Gazze’deki hükümetin Medya Ofisi, 7 Ekim 2023 tarihinden bu yana İsrail ordusunun Gazze Şeridi’ne yönelik sürdürdüğü saldırılar sonucu hayatını kaybeden gazetecilere dair önemli bilgiler paylaştı. Bu saldırıların yoğunluğu, bölgedeki medya mensuplarının güvenliğini tehdit eder hale geldi. Basın açıklamasında, son olarak gazeteci Memduh Kuneyta’nın da bu saldırılar sebebiyle yaşamını yitirdiği belirtildi. Gazze’deki şiddet ortamında, gazetecilerin de kurbanlar arasında yer alması, medyanın haber alma özgürlüğü açısından ciddi endişelere neden olmaktadır.
Açıklamada ayrıca, 7 Ekim 2023’ten itibaren, İsrail’in Gazze Şeridi’nde başlattığı saldırılar nedeniyle yaşamını yitiren basın mensuplarının sayısının 191’e ulaştığına dikkat çekildi. Bu sayı, Filistinli gazetecilerin yoğun bir şekilde hedef alındığını ve onların temel haklarının çiğnendiğini göstermektedir. Bu durum, uluslararası kamuoyunun dikkatini çekmesini gerektiren ciddi bir insan hakları ihlali olarak değerlendirilmektedir.
İsrail’in Filistinli gazetecilere yönelik düzenlediği suikastlar ve hedef almalarının yanı sıra, genel olarak Filistin’deki savaş ortamında medyanın durumu büyük bir kaygı kaynağıdır. Gazete, bu eylemleri şiddetle kınadı ve uluslararası toplumu bu suçların gücüne karşı ses çıkarmaya çağırdı. Buna ek olarak, uluslararası gazetecilik kuruluşlarına, işledikleri suçlardan dolayı İsrail’e yönelik uluslararası mahkemelerde dava açmaları için harekete geçmeleri teşvik edildi. Bu çağrı, Filistinli gazetecilerin maruz kaldığı cinayet ve suikastların durdurulması için İsrail’e uluslararası baskı yapılması gerektiğini vurgulamaktadır.
Gazze’deki bu durum, sadece oradaki gazeteciler için değil, dünya genelinde ifade özgürlüğü ve basın özgürlüğü açısından büyük bir tehlike oluşturmaktadır. Medya, demokrasinin temel taşlarından biri olarak kabul edildiğinden, gazetecilerin korunması ve haklarının savunulması, uluslararası topluluğun da sorumluluğudur.

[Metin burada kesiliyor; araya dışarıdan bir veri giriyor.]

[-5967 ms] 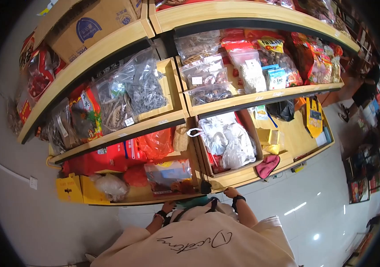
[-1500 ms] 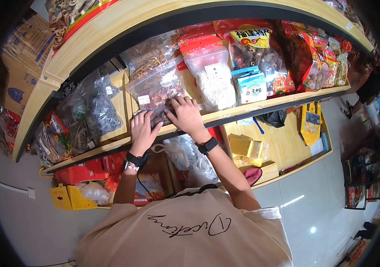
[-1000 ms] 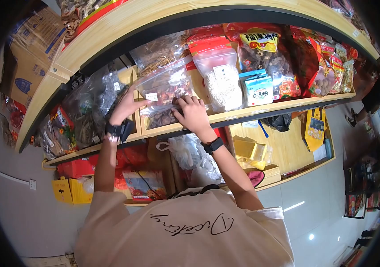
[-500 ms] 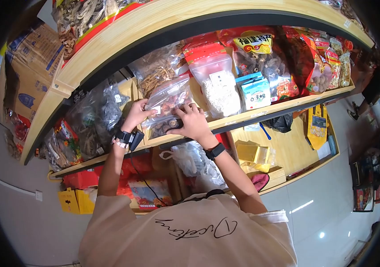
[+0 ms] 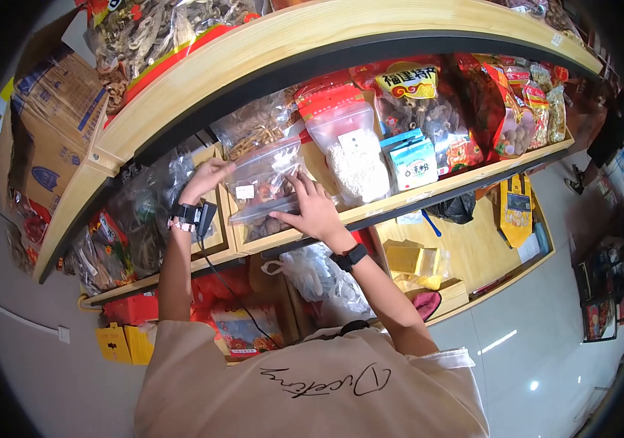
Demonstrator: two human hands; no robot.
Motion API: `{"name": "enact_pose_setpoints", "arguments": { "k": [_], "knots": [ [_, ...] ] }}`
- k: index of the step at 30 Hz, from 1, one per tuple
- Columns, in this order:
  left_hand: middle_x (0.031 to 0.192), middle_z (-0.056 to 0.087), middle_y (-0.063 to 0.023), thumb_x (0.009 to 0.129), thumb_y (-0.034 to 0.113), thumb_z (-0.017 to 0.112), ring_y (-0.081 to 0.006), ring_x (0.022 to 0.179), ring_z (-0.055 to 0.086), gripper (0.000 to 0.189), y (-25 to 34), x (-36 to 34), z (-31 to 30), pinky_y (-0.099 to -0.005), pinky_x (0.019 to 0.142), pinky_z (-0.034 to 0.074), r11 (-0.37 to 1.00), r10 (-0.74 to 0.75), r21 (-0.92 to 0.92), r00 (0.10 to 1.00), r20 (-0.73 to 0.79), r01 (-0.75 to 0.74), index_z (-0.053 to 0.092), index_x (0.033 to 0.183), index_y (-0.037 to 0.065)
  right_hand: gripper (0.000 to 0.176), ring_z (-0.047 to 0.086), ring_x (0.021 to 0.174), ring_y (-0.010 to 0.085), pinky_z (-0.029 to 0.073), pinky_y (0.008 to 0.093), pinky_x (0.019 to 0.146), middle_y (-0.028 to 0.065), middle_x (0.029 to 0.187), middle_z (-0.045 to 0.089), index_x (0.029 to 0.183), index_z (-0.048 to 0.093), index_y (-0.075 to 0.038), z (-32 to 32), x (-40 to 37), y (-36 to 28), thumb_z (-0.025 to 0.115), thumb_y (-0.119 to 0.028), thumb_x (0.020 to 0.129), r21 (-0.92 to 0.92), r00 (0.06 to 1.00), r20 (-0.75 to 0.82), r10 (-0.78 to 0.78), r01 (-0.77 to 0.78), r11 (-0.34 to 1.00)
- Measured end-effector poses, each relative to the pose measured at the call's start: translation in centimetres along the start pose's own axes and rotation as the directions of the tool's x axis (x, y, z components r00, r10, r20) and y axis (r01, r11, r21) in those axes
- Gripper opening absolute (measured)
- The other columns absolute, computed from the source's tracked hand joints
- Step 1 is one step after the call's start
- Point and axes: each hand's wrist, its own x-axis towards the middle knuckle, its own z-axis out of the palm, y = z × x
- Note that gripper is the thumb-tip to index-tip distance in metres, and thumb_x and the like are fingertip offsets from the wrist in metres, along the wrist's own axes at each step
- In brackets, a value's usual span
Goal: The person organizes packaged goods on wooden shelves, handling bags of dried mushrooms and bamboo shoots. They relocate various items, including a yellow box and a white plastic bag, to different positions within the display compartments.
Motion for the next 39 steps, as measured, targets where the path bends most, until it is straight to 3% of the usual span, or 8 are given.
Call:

Bu bağlamda, uluslararası hukuk çerçevesinde hareket eden kuruluşların, Filistinli gazetecilere yönelik bu saldırılara karşı daha etkin bir tavır sergilemesi elzemdir.
Sonuç olarak, Gazze’deki gerilimin devam etmesi ve gazetecilerin hedef alınması, uluslararası toplumun dikkatini çeken bir insan hakları meselesi olarak öne çıkmaktadır. Medya mensuplarının güvenliklerinin sağlanması, haber yapabilme özgürlüklerinin korunması ve bu tür insanlık suçlarının sona erdirilmesi için kesin ve acil eylemlerin gerekliliği vurgulanmaktadır. Bu bağlamda, Gazze’deki gazetecilerin ve genel olarak tüm basın mensuplarının haklarının korunması, dünya genelinde demokratik değerlere ve insan haklarına sadık kalınarak gerçekleştirilmelidir.